▸ Required work:
The answer must be an exact reproduction of all the entries.

▸ Dataset items:
----

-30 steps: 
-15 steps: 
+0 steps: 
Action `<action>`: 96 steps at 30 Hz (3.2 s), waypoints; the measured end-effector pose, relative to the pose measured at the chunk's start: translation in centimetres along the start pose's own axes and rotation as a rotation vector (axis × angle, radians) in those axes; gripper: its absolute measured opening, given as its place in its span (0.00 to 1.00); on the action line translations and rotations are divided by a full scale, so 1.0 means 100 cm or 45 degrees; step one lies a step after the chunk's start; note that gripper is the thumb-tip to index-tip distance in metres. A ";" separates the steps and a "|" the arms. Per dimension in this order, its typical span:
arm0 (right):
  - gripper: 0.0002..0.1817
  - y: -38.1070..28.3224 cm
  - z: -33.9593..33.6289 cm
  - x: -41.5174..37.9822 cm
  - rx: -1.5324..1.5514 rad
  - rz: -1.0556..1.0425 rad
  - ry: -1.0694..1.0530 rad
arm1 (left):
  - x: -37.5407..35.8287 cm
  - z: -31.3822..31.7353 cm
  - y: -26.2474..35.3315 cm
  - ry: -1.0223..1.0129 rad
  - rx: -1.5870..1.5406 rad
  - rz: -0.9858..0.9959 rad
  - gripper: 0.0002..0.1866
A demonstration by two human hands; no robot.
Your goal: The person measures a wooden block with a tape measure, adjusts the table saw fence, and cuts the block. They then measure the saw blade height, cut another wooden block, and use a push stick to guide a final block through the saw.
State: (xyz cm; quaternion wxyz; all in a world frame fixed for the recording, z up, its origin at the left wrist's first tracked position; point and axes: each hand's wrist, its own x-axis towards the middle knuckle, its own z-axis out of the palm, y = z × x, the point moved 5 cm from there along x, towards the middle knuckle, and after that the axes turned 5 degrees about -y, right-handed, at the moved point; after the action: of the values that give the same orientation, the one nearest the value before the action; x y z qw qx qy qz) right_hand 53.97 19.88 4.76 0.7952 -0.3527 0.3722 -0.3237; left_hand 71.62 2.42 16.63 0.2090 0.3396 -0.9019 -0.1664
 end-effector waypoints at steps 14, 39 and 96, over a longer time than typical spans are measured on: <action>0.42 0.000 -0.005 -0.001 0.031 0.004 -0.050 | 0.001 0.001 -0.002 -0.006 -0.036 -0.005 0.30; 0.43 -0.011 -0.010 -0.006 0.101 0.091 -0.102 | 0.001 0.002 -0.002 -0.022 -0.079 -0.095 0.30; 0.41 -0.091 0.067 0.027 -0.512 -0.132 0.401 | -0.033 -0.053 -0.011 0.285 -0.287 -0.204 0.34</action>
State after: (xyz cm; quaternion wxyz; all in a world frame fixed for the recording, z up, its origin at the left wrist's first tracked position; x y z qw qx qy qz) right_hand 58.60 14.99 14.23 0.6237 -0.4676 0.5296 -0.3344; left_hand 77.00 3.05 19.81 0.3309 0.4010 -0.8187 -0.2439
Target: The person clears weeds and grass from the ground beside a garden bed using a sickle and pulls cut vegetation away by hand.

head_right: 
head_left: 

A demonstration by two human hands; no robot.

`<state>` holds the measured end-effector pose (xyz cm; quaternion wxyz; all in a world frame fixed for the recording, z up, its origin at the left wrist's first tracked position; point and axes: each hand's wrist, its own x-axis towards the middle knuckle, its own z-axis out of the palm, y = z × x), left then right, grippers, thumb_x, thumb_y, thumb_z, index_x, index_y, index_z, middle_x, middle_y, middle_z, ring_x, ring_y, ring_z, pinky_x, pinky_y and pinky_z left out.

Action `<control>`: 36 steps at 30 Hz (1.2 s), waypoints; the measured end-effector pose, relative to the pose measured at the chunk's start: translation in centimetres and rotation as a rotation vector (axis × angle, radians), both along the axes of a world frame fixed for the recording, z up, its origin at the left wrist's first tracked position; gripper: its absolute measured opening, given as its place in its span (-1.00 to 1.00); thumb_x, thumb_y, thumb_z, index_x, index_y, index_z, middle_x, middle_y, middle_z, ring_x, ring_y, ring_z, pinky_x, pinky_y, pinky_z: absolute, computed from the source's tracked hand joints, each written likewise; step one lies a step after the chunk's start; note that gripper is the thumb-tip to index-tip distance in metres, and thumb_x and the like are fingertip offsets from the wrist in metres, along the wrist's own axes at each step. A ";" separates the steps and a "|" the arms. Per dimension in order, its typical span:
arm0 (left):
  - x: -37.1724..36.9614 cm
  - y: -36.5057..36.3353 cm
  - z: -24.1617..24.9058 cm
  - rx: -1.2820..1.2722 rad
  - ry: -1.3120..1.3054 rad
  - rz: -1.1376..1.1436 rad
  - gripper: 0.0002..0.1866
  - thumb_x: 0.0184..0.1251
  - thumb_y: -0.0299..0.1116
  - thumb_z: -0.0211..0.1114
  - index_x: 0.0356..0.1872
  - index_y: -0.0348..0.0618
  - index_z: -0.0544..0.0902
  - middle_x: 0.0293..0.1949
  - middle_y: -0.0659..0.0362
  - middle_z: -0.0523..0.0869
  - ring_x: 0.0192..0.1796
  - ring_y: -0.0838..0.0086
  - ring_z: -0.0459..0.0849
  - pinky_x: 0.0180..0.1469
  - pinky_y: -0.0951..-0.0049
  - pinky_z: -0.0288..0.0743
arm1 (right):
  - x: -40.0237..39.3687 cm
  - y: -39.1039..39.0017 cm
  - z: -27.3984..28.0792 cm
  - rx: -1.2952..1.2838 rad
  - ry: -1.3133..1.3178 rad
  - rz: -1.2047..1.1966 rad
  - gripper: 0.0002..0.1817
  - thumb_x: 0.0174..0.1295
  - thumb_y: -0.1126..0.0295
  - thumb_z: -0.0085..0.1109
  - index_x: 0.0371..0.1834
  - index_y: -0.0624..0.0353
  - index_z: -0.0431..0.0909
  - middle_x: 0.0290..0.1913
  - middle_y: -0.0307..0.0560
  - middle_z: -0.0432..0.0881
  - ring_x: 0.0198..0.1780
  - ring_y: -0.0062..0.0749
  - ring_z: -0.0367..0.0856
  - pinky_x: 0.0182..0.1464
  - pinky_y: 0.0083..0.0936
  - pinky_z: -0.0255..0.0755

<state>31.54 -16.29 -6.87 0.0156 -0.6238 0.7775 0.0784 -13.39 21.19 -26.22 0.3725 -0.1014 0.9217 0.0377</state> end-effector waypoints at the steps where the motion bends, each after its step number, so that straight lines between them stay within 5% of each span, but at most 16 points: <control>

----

▸ Output below:
-30 steps: 
-15 steps: 
+0 steps: 
Action `<action>`: 96 steps at 30 Hz (3.2 s), waypoints; the measured end-effector pose, relative to the pose measured at the chunk's start: translation in centimetres along the start pose's own axes and rotation as a rotation vector (axis × angle, radians) in those axes; gripper: its absolute measured opening, given as its place in its span (0.00 to 1.00); on the action line translations and rotations are divided by a full scale, so 1.0 means 100 cm or 45 degrees; step one lies a step after the chunk's start; note that gripper is the thumb-tip to index-tip distance in metres. A ";" separates the steps and a "|" the arms. Per dimension in this order, its typical span:
arm0 (right):
  - gripper: 0.0002..0.1817
  - y: -38.1070..28.3224 cm
  - z: -33.9593..33.6289 cm
  - x: -41.5174..37.9822 cm
  - rx: -1.5324..1.5514 rad
  - rz: -1.0556..1.0425 rad
  - ry: -1.0694..1.0530 rad
arm1 (left):
  - x: -37.5407..35.8287 cm
  - z: -31.3822..31.7353 cm
  - y: -26.2474..35.3315 cm
  - ry: -1.0223..1.0129 rad
  - rx: -1.5870..1.5406 rad
  - rz: -0.9858..0.9959 rad
  - gripper: 0.0002..0.1866
A demonstration by two human hands; no robot.
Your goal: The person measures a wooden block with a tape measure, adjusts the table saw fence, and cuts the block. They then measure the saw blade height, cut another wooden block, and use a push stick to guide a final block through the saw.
State: (xyz cm; quaternion wxyz; all in a world frame fixed for the recording, z up, its origin at the left wrist's first tracked position; point and axes: each hand's wrist, its own x-axis towards the middle knuckle, its own z-axis out of the palm, y = z × x, the point moved 5 cm from there along x, towards the middle knuckle, and after that the axes turned 5 degrees about -y, right-handed, at the moved point; after the action: of the values that give the same orientation, the one nearest the value before the action; x y z qw qx qy qz) right_hand 53.97 19.88 4.76 0.7952 -0.3527 0.3722 -0.3237; left_hand 71.62 2.42 16.63 0.2090 0.3396 -0.9019 -0.1664
 end-effector waypoints at steps 14, 39 and 96, over a longer time than typical spans are measured on: <action>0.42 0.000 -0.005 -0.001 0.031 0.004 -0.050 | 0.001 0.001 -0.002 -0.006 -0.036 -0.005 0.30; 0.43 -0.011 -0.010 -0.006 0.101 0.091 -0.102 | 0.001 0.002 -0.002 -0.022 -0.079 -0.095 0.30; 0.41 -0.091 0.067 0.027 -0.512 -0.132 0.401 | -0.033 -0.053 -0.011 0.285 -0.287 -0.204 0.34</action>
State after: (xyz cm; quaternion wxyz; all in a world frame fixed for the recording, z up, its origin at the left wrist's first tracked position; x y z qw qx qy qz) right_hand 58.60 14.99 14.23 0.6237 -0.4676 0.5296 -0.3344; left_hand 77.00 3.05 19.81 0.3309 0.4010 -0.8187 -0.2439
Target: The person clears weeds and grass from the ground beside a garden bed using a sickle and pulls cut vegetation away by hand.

head_right: 
head_left: 

A demonstration by two human hands; no robot.

`<state>` holds the measured end-effector pose (xyz cm; quaternion wxyz; all in a world frame fixed for the recording, z up, its origin at the left wrist's first tracked position; point and axes: each hand's wrist, its own x-axis towards the middle knuckle, its own z-axis out of the palm, y = z × x), left then right, grippers, thumb_x, thumb_y, thumb_z, index_x, index_y, index_z, middle_x, middle_y, middle_z, ring_x, ring_y, ring_z, pinky_x, pinky_y and pinky_z left out.

Action `<control>`: 36 steps at 30 Hz (1.2 s), waypoints; the measured end-effector pose, relative to the pose measured at the chunk's start: translation in centimetres and rotation as a rotation vector (axis × angle, radians), both along the axes of a world frame fixed for the recording, z up, its origin at the left wrist's first tracked position; gripper: its absolute measured opening, given as its place in its span (-1.00 to 1.00); thumb_x, thumb_y, thumb_z, index_x, index_y, index_z, middle_x, middle_y, middle_z, ring_x, ring_y, ring_z, pinky_x, pinky_y, pinky_z: absolute, computed from the source's tracked hand joints, each written likewise; step one lies a step after the chunk's start; note that gripper is the thumb-tip to index-tip distance in metres, and thumb_x and the like are fingertip offsets from the wrist in metres, along the wrist's own axes at each step. A ";" separates the steps and a "|" the arms. Per dimension in order, its typical span:
arm0 (left):
  - x: -37.1724..36.9614 cm
  - y: -36.5057..36.3353 cm
  - z: -24.1617..24.9058 cm
  - rx: -1.2820..1.2722 rad
  - ry: -1.3120..1.3054 rad
  - rz: -1.1376..1.1436 rad
  - gripper: 0.0002..0.1866
  - thumb_x: 0.0184..0.1251
  - thumb_y: -0.0299..0.1116
  - thumb_z: -0.0211..0.1114
  - index_x: 0.0356..0.1872
  - index_y: -0.0348..0.0618
  - index_z: -0.0544..0.0902
  - middle_x: 0.0293..0.1949
  - middle_y: -0.0659..0.0362
  - middle_z: -0.0523..0.0869
  - ring_x: 0.0192..0.1796
  - ring_y: -0.0838..0.0086
  - ring_z: -0.0459..0.0849
  - pinky_x: 0.0180..0.1469
  - pinky_y: -0.0951..-0.0049
  - pinky_z: -0.0288..0.0743
arm1 (right):
  - x: -40.0237..39.3687 cm
  - y: -39.1039..39.0017 cm
  - z: -27.3984..28.0792 cm
  - rx: -1.2952..1.2838 rad
  - ry: -1.3133..1.3178 rad
  - rz: -1.2047..1.1966 rad
  - gripper: 0.0002..0.1817
  - thumb_x: 0.0174..0.1295
  - thumb_y: -0.1126..0.0295
  - thumb_z: -0.0085..0.1109
  - index_x: 0.0371..0.1834
  - index_y: -0.0624..0.0353
  - index_z: -0.0431..0.0909
  - middle_x: 0.0290..0.1913
  - middle_y: -0.0307..0.0560
  - middle_z: -0.0432..0.0881
  - ring_x: 0.0198..0.1780
  - ring_y: -0.0062..0.0749
  - ring_z: -0.0367..0.0856
  - pinky_x: 0.0182..0.1464
  - pinky_y: 0.0083..0.0936
  - pinky_z: -0.0255..0.0755

<state>31.54 -16.29 -6.87 0.0156 -0.6238 0.7775 0.0784 -13.39 21.19 -26.22 0.3725 -0.1014 0.9217 0.0377</state> end-effector waypoints at the steps where the motion bends, each after its step number, so that straight lines between them stay within 5% of each span, but at most 16 points: <control>

No further output is needed for this exercise.